**What the exercise asks**
Copy out each line of the data below in which "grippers" appears.
────────────────
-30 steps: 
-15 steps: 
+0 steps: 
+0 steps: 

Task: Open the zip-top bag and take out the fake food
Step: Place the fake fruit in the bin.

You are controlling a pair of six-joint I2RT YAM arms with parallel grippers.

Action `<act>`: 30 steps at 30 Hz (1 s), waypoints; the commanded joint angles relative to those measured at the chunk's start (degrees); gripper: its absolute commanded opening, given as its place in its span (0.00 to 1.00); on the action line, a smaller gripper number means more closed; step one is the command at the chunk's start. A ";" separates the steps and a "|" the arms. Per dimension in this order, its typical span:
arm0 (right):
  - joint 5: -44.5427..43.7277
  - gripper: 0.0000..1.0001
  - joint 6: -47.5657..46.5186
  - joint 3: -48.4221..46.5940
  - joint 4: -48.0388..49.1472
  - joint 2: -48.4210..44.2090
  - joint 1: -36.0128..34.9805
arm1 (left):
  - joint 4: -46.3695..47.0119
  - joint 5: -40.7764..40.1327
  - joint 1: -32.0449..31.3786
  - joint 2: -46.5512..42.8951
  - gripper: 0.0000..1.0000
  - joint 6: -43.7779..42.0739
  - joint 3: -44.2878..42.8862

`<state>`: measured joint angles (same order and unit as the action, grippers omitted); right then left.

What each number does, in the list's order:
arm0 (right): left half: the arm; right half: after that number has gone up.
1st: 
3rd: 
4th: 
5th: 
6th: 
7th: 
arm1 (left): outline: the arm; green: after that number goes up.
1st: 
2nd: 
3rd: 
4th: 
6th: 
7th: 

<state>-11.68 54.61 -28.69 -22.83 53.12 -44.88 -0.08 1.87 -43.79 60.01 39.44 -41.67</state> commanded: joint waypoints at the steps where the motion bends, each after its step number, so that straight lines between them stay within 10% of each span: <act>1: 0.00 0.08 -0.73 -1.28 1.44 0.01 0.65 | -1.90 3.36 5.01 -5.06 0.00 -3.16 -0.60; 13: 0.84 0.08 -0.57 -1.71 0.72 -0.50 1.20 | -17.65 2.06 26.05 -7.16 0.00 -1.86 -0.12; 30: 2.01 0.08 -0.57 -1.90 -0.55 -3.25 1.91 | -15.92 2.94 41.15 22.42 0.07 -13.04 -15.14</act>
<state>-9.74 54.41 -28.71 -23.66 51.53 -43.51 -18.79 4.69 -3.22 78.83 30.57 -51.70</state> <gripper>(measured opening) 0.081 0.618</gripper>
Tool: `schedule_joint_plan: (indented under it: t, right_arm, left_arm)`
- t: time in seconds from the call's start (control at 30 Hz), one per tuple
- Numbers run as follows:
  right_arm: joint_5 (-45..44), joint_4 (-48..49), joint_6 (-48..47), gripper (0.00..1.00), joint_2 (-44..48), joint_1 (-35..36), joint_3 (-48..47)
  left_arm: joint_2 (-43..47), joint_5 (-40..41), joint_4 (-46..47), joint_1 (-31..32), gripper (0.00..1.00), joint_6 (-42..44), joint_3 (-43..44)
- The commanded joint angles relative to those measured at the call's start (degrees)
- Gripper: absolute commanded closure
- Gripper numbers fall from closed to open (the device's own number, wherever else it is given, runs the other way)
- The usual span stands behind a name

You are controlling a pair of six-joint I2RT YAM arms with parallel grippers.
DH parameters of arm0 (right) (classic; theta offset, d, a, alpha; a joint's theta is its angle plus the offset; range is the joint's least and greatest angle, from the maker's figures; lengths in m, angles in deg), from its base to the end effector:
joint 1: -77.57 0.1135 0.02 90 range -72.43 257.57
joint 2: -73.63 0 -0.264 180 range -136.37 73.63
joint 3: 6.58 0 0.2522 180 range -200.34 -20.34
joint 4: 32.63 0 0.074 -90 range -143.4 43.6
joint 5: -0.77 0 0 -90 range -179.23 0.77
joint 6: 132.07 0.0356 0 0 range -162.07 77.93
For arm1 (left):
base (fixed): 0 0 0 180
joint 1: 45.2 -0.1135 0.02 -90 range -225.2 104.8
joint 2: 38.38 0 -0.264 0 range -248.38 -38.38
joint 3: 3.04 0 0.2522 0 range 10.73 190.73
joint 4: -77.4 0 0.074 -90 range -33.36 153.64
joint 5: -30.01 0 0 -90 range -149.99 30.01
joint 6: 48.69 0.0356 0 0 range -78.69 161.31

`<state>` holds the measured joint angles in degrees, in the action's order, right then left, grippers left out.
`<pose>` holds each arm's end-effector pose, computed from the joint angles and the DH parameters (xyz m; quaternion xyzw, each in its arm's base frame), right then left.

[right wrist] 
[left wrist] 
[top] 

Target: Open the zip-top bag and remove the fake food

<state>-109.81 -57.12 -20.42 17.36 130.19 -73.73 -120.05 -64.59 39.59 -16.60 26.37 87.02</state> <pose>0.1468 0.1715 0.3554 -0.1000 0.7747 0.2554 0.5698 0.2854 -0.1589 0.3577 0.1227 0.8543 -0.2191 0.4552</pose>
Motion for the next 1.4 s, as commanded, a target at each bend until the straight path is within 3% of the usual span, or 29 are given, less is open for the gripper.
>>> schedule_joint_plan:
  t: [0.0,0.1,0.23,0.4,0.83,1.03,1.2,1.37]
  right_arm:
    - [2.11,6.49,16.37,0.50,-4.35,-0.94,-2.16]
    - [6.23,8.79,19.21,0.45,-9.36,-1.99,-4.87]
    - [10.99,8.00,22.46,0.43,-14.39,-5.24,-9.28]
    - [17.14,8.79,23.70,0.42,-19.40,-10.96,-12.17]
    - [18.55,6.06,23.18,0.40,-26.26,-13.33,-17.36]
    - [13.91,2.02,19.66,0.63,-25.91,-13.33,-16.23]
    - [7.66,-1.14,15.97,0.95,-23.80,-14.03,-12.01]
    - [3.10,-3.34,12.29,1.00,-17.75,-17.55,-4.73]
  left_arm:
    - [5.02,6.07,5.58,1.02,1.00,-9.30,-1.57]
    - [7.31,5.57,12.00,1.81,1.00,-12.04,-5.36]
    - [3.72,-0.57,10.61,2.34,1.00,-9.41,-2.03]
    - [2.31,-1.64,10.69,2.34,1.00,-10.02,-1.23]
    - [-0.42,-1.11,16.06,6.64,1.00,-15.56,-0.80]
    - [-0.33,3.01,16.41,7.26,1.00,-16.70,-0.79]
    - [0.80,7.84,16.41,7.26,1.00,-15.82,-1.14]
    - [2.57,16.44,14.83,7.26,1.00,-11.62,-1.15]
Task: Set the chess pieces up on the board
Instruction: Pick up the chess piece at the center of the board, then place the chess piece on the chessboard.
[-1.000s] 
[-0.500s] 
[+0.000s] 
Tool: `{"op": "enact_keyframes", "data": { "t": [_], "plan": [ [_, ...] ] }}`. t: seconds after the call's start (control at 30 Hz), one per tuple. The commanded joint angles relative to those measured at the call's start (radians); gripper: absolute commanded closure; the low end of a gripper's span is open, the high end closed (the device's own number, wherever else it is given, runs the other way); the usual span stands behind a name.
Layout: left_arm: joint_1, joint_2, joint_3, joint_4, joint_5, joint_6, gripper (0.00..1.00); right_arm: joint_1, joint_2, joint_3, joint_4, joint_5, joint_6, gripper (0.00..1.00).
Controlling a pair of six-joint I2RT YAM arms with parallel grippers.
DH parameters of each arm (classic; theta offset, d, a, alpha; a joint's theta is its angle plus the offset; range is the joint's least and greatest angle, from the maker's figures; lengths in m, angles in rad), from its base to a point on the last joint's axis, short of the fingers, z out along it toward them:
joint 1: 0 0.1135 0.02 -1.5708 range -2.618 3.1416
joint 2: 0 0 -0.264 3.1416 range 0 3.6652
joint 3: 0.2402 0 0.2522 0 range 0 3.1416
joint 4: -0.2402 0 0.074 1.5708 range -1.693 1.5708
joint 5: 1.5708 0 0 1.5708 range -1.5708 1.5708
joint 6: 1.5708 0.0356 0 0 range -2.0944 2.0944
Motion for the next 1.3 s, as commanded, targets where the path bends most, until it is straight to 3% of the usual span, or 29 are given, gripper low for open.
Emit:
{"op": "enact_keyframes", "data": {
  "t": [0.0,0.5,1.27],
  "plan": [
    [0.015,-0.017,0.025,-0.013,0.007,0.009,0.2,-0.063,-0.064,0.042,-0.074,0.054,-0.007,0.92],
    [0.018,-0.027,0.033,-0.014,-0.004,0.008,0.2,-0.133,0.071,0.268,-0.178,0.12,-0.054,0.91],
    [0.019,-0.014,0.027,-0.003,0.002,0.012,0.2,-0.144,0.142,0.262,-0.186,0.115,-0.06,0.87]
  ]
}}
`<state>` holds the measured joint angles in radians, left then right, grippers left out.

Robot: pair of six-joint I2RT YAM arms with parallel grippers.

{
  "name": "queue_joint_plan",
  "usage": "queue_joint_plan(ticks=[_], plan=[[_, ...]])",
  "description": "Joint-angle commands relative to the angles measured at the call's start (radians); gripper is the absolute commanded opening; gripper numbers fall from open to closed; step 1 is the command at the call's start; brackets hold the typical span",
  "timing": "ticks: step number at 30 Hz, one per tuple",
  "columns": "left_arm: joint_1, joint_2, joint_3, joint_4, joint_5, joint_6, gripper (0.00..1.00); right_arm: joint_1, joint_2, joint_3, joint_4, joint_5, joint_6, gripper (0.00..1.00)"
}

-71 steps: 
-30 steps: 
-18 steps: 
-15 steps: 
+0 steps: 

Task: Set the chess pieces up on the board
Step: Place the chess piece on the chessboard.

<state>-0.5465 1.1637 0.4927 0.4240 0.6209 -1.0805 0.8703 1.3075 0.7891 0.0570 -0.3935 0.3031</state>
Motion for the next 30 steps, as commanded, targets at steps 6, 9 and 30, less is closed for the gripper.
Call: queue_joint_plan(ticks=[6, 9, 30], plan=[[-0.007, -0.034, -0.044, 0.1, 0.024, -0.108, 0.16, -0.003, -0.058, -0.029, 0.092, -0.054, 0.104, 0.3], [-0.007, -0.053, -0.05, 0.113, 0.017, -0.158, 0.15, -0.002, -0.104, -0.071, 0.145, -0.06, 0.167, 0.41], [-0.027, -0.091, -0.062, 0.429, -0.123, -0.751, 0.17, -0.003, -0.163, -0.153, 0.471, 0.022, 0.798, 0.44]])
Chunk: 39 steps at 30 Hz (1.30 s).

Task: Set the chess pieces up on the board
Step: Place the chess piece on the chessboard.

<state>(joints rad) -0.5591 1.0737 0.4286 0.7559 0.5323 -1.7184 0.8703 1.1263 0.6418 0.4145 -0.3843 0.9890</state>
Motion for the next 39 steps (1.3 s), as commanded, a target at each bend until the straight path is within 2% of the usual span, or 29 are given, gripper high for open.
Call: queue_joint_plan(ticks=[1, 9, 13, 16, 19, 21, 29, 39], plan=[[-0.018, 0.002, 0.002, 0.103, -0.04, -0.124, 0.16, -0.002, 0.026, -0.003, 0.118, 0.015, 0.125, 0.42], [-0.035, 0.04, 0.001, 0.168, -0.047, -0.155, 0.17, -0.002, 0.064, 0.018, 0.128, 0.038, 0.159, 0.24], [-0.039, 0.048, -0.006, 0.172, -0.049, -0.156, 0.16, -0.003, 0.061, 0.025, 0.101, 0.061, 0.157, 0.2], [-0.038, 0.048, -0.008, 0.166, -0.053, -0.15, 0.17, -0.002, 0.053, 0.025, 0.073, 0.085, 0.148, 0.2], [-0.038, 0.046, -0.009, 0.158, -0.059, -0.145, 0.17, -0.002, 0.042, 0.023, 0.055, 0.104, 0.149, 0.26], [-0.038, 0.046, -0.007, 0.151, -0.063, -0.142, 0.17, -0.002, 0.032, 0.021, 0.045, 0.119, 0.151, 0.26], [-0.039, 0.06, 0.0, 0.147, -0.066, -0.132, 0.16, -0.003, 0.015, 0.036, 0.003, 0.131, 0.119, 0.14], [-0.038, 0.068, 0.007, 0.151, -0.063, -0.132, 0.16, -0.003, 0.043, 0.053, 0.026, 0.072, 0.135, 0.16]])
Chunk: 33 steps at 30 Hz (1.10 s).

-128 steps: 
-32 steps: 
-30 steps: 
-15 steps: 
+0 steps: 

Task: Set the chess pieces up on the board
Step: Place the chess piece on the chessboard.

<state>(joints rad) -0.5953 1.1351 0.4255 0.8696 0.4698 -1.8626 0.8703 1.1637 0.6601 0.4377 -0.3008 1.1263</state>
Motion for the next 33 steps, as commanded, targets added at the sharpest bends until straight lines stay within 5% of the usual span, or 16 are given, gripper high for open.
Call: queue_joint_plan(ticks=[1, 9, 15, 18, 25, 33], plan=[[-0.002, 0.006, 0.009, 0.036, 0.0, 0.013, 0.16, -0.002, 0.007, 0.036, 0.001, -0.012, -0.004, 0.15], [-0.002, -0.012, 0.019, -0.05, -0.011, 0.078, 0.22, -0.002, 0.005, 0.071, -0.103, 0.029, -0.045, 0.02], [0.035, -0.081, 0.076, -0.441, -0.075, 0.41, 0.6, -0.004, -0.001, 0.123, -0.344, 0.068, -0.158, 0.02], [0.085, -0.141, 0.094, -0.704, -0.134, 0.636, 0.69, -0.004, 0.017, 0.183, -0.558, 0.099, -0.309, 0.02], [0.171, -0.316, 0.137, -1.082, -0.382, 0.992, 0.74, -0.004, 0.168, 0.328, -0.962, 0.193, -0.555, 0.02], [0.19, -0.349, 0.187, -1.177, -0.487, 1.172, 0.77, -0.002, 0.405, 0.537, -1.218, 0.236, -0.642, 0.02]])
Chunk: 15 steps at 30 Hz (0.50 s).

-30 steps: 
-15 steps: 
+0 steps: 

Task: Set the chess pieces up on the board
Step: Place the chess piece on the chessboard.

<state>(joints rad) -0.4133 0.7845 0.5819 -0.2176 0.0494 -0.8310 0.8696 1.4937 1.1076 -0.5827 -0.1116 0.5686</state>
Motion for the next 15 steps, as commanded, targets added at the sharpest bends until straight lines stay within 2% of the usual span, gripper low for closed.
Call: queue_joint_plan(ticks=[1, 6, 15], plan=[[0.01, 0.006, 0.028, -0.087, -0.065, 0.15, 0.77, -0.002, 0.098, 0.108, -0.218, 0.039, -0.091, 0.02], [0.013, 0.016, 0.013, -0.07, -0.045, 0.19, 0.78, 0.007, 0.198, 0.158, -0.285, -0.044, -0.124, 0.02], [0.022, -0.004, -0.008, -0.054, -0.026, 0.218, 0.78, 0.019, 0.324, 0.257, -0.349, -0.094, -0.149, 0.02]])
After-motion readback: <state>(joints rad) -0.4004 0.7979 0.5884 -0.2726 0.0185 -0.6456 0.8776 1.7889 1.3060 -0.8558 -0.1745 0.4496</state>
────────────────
**Completed task**
You are controlling a pair of six-joint I2RT YAM arms with parallel grippers.
`<state>`: measured joint angles (same order and unit as the action, grippers omitted); right then left.
You are controlling a pair of six-joint I2RT YAM arms with parallel grippers.
`<state>` holds the measured joint angles in degrees, in the action's order, right then left, grippers left out.
Controlling a pair of six-joint I2RT YAM arms with parallel grippers.
`<state>` holds the measured joint angles in radians, left then right, grippers left out.
Robot: pair of six-joint I2RT YAM arms with parallel grippers.

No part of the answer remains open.